Alessandro cerró el libro despacio, sin apresurarse a responder.
—¿Y si le das esa oportunidad y vuelves a encontrarte con las mismas mentiras? ¿Y si esta vez el daño es más profundo, porque ya sabes lo que es capaz de hacer?
—Pero fueron tres años —susurró ella con nostalgia—. Tanta vida compartida… no puede haberse vuelto todo mentira.
—No todo fue mentira —reconoció él con ternura—. Hubo risas, hubo cariño, hubo momentos verdaderos. Pero la verdad no está solo en lo bueno que hubo, sino en lo que fue capaz de hacerte después. El amor no se mide por los años que dura, sino por la forma en que te trata cada día.
—Tengo miedo —confesó ella, con lágrimas que le rodaron por las mejillas—. Tengo miedo de que sea la decisión equivocada. Tengo miedo de que si me quedo aquí contigo, solo sea porque te necesito, no porque te quiera. Y tengo miedo de que si vuelvo con él, solo sea por no perder lo que creí tener.

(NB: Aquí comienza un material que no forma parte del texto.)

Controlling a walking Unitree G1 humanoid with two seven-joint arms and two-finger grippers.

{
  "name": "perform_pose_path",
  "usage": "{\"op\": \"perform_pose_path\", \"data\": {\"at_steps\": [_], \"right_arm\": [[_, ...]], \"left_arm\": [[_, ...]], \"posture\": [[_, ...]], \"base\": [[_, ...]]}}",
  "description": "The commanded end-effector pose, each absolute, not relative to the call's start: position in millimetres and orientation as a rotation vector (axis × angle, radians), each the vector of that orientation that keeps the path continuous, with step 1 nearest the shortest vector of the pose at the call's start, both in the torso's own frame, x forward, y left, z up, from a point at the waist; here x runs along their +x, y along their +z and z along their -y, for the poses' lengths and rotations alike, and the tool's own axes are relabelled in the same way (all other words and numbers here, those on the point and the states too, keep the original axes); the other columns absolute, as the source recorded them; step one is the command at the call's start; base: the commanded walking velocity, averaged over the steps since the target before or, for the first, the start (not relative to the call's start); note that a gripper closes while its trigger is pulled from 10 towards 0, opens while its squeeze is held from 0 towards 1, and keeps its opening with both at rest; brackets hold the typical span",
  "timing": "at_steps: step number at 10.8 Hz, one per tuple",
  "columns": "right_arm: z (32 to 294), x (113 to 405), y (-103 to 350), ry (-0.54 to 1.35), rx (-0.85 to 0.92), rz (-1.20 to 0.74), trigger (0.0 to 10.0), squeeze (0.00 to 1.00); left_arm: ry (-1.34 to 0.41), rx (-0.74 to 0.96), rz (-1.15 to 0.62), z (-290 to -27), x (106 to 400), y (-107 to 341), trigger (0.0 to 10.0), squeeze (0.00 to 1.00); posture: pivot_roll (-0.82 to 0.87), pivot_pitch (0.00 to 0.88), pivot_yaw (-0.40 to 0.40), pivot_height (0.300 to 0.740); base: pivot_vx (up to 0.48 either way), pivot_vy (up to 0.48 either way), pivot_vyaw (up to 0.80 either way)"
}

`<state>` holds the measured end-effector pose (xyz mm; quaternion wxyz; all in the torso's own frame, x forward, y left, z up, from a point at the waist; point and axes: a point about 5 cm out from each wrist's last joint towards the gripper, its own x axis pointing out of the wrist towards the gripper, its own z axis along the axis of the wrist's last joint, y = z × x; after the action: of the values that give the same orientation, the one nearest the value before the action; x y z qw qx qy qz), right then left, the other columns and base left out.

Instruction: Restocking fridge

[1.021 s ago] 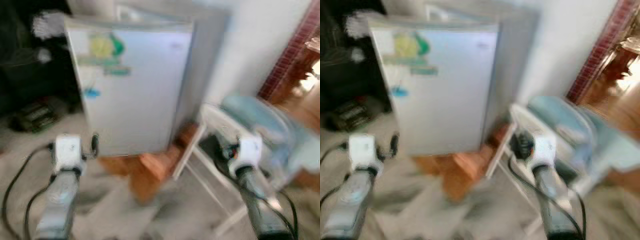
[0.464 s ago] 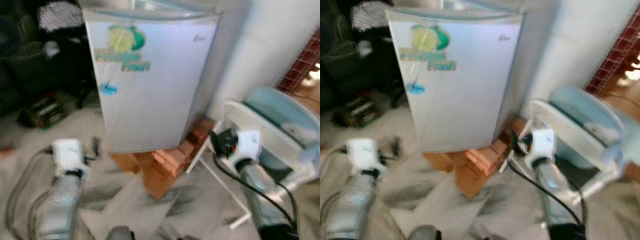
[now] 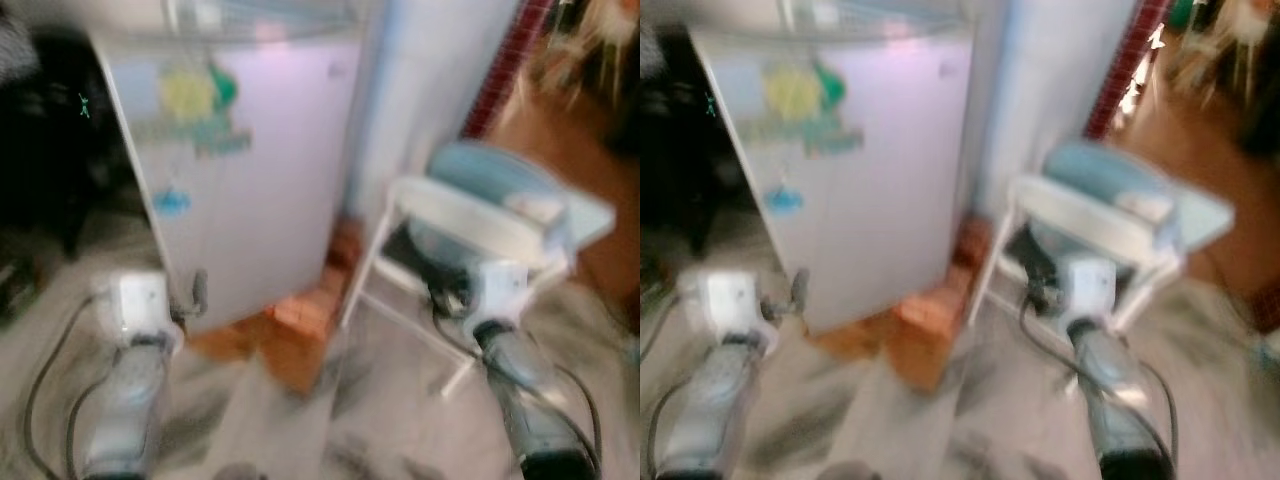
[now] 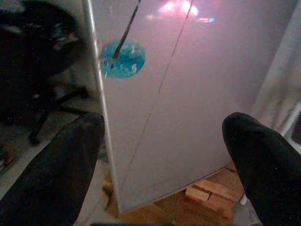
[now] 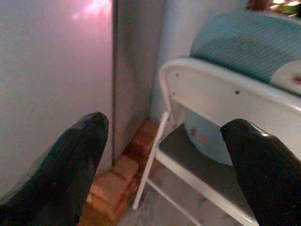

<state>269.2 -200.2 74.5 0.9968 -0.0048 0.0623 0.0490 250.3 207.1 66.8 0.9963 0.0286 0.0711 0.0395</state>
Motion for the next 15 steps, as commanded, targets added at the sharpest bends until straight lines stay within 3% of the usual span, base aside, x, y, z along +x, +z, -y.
{"op": "perform_pose_path", "data": {"at_steps": [1, 10, 15], "right_arm": [[193.0, 273.8, 80.3, 0.119, -0.007, -0.102, 10.0, 0.0], [186.8, 285.7, 86.7, 0.123, 0.005, -0.082, 10.0, 0.0], [184.4, 289.6, 88.7, 0.13, 0.006, -0.072, 10.0, 0.0]], "left_arm": [[0.098, 0.08, -0.133, -216.4, 248.8, 69.7, 10.0, 0.0], [0.07, 0.112, -0.112, -213.7, 250.0, 72.2, 10.0, 0.0], [0.055, 0.088, -0.122, -210.2, 248.9, 70.5, 10.0, 0.0]], "posture": [[0.12, 0.0, -0.061, 0.74], [0.12, 0.0, -0.062, 0.74], [0.12, 0.0, -0.063, 0.74]], "base": [[0.0, 0.469, 0.0], [0.0, 0.459, 0.0], [0.428, 0.109, 0.0]]}}
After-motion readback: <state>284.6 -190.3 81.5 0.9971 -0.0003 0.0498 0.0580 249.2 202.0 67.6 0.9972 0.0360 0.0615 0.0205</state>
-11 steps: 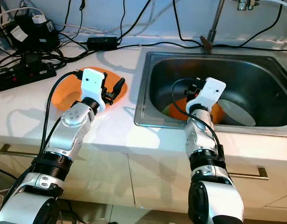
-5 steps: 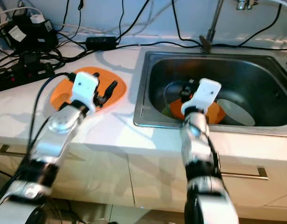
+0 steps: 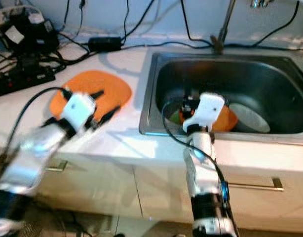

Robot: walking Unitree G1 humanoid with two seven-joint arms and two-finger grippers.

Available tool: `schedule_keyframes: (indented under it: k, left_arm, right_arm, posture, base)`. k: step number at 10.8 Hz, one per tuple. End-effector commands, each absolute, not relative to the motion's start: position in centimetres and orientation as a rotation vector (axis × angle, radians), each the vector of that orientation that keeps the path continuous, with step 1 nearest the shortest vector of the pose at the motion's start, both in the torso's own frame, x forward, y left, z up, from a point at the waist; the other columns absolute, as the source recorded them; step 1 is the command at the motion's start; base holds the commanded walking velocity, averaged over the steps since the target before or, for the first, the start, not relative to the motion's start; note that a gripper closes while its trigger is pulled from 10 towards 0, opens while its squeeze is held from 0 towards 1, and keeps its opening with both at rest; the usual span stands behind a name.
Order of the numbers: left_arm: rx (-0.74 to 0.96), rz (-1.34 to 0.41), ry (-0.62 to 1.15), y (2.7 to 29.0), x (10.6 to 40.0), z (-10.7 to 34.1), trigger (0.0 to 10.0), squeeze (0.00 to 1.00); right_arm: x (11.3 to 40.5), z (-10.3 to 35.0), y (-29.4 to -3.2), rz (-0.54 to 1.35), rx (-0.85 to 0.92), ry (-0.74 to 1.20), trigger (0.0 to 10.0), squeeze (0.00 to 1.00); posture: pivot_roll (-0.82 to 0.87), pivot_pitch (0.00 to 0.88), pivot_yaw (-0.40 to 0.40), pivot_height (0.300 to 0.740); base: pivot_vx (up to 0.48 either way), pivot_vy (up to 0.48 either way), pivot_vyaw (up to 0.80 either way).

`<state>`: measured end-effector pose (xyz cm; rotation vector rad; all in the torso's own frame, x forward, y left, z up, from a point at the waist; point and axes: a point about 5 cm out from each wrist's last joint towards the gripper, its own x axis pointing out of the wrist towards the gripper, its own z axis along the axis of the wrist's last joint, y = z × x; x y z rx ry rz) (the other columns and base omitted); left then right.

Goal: Kitchen organization

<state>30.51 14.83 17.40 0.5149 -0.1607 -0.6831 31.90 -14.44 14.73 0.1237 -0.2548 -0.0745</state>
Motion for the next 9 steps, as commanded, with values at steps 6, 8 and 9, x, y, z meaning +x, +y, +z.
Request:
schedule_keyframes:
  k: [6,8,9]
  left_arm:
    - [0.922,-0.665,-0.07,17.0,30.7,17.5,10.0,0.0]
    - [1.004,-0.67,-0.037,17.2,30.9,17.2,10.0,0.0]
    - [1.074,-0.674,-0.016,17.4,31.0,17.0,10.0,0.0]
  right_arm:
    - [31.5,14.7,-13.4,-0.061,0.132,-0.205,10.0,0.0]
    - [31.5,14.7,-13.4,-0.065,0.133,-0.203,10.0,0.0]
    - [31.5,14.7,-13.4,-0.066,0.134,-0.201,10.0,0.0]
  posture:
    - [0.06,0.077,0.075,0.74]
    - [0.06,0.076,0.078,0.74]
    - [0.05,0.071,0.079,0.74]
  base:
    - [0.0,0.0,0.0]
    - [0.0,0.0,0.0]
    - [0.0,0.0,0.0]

—Tienes derecho a tener miedo —dijo él suavemente, acercándose un poco sin tocarla—. Y tienes derecho a dudar. Pero no confundas la nostalgia con el amor. La nostalgia extraña los recuerdos; el amor quiere estar seguro, en paz, sin miedo a que te rompan el corazón de nuevo. No te apures. No te obligues a decidir nada hoy. Yo estaré aquí mañana, y pasado, y cuando tú estés lista. Y si decides volver con él, te desearé lo mejor. Pero no te engañes: el miedo a perder el pasado no debe ser más fuerte que el derecho a tener un futuro tranquilo.
Scarlett se quedó en silencio, comprendiendo que su duda no era si Ethan merecía perdón, sino si ella merecía volver a pasar por lo mismo. Y por primera vez, supo que la respuesta no dependía de lo que él le pidiera, sino de lo que ella estuviera dispuesta a aceptar de sí misma.
Scarlett se pasó las manos por el rostro, intentando apartar la confusión que le nublaba la mente.
—¿Y si soy demasiado dura? —preguntó con un hilo de voz—. ¿Y si todo el mundo comete errores y yo no le doy la oportunidad de redimirse?
Alessandro la miró con una ternura que nunca rayaba en debilidad.
—Ser dura contigo misma no es ser justa con él. Dar una segunda oportunidad no significa olvidar lo que pasó, significa estar segura de que no volverá a ocurrir. ¿Te sientes segura con él ahora? ¿Crees que podrías volver a confiar en él sin dudar cada vez que salga, cada vez que reciba un mensaje, cada vez que te mire a los ojos?
Scarlett bajó la mirada, y la respuesta le salió sola, sincera y dolorosa:
—No. Sé que no. Sé que cada vez que le vea, veré también lo que hizo. Sé que viviría esperando que vuelva a fallarme. Y eso… eso no es vivir. Es solo esperar a que me vuelvan a herir.
—Entonces ya tienes la respuesta —dijo él con suavidad—. No es que no le perdones. Es que te estás eligiendo a ti. Y eso no es crueldad, es amor propio.
—Pero duele —reconoció ella sollozando bajito—. Duele dejar ir tres años de mi vida. Duele aceptar que todo fue una mentira a medias.
—El dolor de irse pasa —le aseguró él—. El dolor de quedarse y ser traicionada de nuevo no se cura nunca. Tómate el tiempo que necesites para asimilarlo, pero no confundas el miedo al cambio con el amor que ya no existe.
Scarlett sintió que una gran parte de la niebla que la envolvía se disipaba. No era duda por Ethan, era miedo a perder lo que ella creía que era su vida. Y ahora entendía que esa vida ya no existía.